Wer
kennt sie nicht, die schmackhaften, süßen, kandierten
Früchte, die es auf Jahrmärkten zu kaufen gibt?
Aber wussten Sie schon, dass die Früchte
durch die Kandierung nebenbei auch noch länger haltbar gemacht
werden? Zum Kandieren kocht man eine Mischung aus 500g Zucker
auf einen Liter Wasser auf und lässt diese abkühlen,
bis sie lauwarm ist. Dann übergießt man die zu kandierende
Frucht damit. Dieser Vorgang wird in Abständen von jeweils
einem Tag mehrmals wiederholt. Dazwischen lässt man die Früchte
trocknen.Diese Vorgänge bewirken, dass die Zellflüssigkeit
der Frucht herausläuft und das Zuckerwasser in die Frucht
eindringt. Auf diese Art wird die Haltbarkeit verlängert.
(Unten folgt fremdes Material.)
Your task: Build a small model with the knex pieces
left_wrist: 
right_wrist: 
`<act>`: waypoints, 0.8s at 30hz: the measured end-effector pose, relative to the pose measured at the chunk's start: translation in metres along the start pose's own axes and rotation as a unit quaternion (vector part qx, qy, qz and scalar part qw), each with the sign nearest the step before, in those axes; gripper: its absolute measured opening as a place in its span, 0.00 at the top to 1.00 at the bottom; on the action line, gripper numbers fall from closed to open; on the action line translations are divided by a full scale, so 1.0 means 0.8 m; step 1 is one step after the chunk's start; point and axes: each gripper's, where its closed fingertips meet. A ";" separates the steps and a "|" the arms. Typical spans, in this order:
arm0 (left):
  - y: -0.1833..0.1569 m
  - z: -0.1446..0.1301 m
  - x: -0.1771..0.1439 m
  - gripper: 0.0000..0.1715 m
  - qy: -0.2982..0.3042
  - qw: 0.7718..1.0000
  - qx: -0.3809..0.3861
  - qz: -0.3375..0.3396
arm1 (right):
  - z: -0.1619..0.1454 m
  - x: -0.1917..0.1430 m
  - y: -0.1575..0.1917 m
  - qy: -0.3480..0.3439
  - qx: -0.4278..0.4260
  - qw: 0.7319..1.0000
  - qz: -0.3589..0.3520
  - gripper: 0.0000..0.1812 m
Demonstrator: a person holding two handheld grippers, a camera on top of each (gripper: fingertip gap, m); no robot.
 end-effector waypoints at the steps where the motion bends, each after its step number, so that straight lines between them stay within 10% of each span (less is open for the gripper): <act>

Wer selber zu Hause kandieren möchte,
braucht Geduld und einen Platz, an dem er die Früchte trocknen
lassen kann. Zum Kandieren eignen sich die meisten Obstsorten
hervorragend, wie Äpfel, Erdbeeren, Kirschen, Orangen oder
Melonenstückchen.Die Anfänge des Kandierens liegen in
der Antike, hier wurde mit Honig und Sirup kandiert, da der Zucker
in der heutigen Form noch nicht existierte.
Damals wurden kandierte Früchte aus Ägypten zu den Festen
nach Rom geliefert.
Inzwischen kann man verschiedene Zuckerarten zum Kandieren benutzen
und daneben natürlich auf Sirup und Honig zurückgreifen.
Am besten geeignet ist aber Gluccose und Saccharose.
Neben dem kandieren von Früchten, werden oftmals Blätter
und Stücke kandiert. Diese sind zum Teil ebenso genießbar
oder werden zur Dekoration kandiert.
Das Kandieren dauert zwischen vier und vierzehn Tagen. Neben der
Fruchtgröße ist dabei auch wichtig, wie kandiert wird:
Denn es besteht beim Kandieren die Möglichkeit einen glatten,
klaren Überzug zu gestalten oder eine milchige Glasur. Die
Schicht kann auch zuvor mit Lebensmittelfarben gemischt werden,
wie für die Liebesäpfel der Jahrmärkte. Neben den
glatten Versionen des Kandierens kann auch eine kristalline Schicht
erzeugt werden indem man die letzte Schicht in einer Mischung
aus Zuckerstückchen wälzt. Die Körnung des Zuckers
oder Kandis entscheidet dann über die äußere Struktur.